*Data shown*

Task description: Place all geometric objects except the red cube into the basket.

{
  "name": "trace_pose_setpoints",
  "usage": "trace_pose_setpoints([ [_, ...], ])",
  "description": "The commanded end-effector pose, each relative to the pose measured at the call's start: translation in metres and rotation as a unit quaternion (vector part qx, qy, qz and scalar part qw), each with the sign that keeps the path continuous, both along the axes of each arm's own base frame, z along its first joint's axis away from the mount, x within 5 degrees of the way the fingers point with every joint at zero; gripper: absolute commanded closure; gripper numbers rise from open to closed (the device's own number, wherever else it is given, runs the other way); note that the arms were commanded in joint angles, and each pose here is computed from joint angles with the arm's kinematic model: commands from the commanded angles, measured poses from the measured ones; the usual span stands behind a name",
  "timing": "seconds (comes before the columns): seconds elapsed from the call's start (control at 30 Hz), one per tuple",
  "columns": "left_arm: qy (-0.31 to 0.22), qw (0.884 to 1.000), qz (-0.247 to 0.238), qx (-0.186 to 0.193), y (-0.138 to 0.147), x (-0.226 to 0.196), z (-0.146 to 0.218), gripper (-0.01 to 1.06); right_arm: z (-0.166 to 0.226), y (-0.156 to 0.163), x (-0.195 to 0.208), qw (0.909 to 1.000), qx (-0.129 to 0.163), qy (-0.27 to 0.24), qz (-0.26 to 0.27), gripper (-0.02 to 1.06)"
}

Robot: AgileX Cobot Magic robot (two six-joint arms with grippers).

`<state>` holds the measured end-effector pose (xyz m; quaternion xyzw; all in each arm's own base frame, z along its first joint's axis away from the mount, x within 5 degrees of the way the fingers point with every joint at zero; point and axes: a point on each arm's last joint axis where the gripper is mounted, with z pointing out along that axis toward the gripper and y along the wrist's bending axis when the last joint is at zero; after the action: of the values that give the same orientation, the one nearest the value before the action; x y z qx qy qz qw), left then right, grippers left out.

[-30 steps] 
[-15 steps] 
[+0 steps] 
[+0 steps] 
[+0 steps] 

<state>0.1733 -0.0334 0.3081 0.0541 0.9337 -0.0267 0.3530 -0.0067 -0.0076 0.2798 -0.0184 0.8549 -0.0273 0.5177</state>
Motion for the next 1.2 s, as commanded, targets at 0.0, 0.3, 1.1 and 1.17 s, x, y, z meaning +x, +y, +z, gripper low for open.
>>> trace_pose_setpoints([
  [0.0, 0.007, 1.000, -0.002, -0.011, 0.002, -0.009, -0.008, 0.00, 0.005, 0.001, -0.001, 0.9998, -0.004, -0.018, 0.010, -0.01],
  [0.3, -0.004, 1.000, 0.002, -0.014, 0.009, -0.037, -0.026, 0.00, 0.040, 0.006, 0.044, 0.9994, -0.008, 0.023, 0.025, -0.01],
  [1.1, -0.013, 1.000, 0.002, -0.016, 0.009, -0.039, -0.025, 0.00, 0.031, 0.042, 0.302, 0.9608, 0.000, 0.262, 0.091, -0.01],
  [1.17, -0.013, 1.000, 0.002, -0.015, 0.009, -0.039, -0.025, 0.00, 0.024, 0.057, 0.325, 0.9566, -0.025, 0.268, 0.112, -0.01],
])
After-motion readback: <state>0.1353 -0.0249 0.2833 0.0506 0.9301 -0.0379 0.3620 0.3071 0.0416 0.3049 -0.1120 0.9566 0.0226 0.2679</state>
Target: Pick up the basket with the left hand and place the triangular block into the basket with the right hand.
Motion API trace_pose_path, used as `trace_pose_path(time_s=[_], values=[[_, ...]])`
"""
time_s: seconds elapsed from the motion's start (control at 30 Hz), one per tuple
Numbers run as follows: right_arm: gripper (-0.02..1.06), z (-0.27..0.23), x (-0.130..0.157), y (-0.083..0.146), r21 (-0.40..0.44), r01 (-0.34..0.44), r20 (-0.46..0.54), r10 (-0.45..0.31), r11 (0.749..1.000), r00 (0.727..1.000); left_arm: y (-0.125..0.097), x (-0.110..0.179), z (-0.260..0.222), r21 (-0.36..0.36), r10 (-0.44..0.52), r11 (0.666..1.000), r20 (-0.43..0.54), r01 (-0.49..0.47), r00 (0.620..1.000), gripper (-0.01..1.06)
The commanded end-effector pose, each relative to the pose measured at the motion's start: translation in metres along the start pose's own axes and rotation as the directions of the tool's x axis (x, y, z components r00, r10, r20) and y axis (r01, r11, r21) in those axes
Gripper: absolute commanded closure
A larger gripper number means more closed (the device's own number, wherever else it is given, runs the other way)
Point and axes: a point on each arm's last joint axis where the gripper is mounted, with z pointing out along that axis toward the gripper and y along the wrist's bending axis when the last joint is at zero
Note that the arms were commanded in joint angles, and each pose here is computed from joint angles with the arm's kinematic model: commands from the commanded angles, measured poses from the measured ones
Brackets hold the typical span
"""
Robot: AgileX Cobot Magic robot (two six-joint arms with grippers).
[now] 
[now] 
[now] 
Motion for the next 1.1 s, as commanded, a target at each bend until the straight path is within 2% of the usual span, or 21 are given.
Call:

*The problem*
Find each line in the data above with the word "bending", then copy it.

*Your response*
`<state>` holds the measured end-effector pose (xyz m; quaternion xyzw; all in each arm's own base frame, z along its first joint's axis away from the mount, x within 5 degrees of the way the fingers point with every joint at zero; point and axes: a point on each arm's last joint axis where the gripper is mounted, with z pointing out along that axis toward the gripper and y along the wrist's bending axis when the last joint is at zero; after the action: of the values that give the same orientation, the one nearest the value before the action; x y z qx qy qz qw), left then right, grippers left out.
Point and axes: a point on each arm's last joint axis where the gripper is mounted, with z pointing out along that axis toward the gripper and y along the wrist's bending axis when the last joint is at zero

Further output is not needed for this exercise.